L'Iran dispose de 19.000 centrifugeuses pour cet enrichissement.

Israël a fait part vendredi de sa colère en adressant une mise en garde aux Occidentaux au sujet d'un accord avec l'Iran, son ennemi juré.

"Israël n'est pas tenu par cet accord et fera tout le nécessaire pour se défendre et défendre la sécurité de son peuple", a plaidé le Premier ministre israélien Benjamin Netanyahu, dénonçant "l'arnaque du siècle", au cours d'un tête-à-tête tendu de deux heures à l'aéroport Ben Gourion de Tel-Aviv avec John Kerry.

Le président américain Barack Obama a appelé vendredi au téléphone M. Netanyahu, pour "discuter de l'Iran et de nos efforts en cours pour parvenir à une résolution pacifique" dans le dossier nucléaire, selon la présidence américaine.
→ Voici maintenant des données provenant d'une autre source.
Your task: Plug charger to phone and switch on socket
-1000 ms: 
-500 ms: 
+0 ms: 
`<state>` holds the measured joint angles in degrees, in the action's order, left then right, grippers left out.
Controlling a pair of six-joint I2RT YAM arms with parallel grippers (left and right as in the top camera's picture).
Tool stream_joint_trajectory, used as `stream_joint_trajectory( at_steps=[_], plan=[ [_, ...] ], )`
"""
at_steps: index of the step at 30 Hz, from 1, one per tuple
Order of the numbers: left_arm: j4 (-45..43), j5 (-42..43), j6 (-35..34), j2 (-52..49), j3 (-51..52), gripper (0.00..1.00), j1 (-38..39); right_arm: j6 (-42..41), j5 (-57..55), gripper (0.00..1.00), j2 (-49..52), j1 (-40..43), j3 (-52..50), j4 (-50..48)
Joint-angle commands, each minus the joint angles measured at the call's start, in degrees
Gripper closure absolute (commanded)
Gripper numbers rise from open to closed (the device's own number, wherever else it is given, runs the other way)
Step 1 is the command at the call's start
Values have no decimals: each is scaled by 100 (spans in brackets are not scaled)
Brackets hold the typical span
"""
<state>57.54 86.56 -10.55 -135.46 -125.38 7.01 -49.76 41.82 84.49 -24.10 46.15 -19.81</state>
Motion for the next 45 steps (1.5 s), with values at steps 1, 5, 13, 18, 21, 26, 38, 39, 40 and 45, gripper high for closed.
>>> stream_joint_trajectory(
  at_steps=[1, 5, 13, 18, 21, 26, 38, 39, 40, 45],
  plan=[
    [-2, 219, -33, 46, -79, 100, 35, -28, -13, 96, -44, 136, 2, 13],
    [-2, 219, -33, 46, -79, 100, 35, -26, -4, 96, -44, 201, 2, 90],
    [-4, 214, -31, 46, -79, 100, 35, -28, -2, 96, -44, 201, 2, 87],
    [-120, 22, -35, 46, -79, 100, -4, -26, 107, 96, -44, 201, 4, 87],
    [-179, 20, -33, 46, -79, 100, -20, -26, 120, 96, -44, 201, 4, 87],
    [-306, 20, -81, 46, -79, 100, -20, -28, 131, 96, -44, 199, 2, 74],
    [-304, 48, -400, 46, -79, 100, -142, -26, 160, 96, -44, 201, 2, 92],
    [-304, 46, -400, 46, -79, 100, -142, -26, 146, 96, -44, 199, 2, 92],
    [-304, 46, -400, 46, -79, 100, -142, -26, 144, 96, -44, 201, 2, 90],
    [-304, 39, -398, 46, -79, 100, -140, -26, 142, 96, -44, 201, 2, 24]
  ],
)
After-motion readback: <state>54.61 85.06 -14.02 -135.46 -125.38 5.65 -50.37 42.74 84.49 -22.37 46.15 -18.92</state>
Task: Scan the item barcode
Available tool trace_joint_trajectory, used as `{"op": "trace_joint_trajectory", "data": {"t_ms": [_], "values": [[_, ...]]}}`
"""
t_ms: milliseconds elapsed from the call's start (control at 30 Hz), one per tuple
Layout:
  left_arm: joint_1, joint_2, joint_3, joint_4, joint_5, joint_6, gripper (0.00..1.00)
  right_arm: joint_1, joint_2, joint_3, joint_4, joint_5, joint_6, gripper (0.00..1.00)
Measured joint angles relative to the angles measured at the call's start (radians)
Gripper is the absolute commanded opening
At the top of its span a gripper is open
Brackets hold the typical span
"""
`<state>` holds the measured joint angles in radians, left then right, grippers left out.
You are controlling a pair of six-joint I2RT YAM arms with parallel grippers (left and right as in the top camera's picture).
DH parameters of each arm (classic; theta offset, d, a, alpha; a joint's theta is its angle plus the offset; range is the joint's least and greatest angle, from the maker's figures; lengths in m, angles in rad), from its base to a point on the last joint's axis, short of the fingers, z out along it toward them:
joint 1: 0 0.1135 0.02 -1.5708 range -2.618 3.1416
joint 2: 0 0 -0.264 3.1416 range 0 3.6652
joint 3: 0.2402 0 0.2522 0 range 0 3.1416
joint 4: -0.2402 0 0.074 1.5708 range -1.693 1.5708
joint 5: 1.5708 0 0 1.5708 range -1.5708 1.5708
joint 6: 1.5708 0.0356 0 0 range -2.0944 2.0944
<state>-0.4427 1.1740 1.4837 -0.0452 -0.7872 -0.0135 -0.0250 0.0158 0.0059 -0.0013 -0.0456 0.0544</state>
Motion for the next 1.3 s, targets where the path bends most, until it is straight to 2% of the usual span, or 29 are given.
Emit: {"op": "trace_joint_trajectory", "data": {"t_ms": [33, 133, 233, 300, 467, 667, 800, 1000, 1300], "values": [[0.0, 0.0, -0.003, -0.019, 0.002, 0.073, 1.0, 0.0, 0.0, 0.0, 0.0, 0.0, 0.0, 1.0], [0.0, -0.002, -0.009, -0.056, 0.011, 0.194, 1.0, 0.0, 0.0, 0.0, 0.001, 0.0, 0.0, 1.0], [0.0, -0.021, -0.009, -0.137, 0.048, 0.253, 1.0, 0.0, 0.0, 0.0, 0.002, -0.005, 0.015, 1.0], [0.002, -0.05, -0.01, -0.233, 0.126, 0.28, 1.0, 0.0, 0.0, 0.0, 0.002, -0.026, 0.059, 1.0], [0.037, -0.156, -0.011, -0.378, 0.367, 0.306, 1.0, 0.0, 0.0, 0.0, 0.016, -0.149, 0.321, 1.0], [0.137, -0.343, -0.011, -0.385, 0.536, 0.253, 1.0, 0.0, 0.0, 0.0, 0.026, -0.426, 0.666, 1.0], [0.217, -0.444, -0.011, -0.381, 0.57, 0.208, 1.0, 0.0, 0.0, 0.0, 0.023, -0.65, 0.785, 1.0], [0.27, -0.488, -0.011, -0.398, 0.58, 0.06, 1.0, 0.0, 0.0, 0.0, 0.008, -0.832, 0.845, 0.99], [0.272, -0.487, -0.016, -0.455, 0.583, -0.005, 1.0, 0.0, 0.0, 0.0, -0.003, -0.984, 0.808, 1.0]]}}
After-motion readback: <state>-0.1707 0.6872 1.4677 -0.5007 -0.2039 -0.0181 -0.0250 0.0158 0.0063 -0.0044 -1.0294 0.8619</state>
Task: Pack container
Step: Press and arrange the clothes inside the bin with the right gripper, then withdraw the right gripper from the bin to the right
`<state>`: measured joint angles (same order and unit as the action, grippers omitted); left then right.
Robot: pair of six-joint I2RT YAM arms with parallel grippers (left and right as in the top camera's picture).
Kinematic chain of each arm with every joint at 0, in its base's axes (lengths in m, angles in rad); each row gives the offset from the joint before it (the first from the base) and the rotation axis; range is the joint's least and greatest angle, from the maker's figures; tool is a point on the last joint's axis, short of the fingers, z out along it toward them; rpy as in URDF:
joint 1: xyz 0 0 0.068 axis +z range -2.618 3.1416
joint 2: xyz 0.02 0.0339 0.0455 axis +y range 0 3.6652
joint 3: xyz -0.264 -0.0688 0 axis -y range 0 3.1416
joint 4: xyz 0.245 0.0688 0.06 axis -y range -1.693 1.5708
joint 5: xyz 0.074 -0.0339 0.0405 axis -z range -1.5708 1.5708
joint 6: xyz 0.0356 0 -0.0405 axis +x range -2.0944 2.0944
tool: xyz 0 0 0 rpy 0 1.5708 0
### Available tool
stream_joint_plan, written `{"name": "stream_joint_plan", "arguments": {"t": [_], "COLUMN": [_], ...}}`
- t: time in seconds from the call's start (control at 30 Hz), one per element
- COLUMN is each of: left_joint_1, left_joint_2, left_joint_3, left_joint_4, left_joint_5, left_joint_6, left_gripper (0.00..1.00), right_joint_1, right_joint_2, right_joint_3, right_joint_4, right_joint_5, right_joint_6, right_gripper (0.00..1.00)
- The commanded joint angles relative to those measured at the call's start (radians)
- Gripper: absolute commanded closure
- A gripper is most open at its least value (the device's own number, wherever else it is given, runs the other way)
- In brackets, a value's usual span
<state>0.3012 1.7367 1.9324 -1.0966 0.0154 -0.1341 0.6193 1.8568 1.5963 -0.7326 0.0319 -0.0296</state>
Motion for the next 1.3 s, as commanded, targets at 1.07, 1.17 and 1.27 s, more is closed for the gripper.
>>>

M. Obama a "insisté sur son engagement à empêcher l'Iran d'obtenir une arme nucléaire", a souligné la Maison Blanche.

Dans une proposition, qui n'a pas été rendue publique, l'Iran accepterait de geler une partie de son programme controversé en échange de la levée de certaines sanctions internationales qui asphyxient son économie.

Les négociations entre les six grandes puissances et l'Iran portent sur "un accord intérimaire" qui, après probablement une phase de mise à l'épreuve des bonnes volontés des uns et des autres, devra être suivi d'un "accord final qui règle définitivement la question du nucléaire iranien", a-t-on précisé du côté français.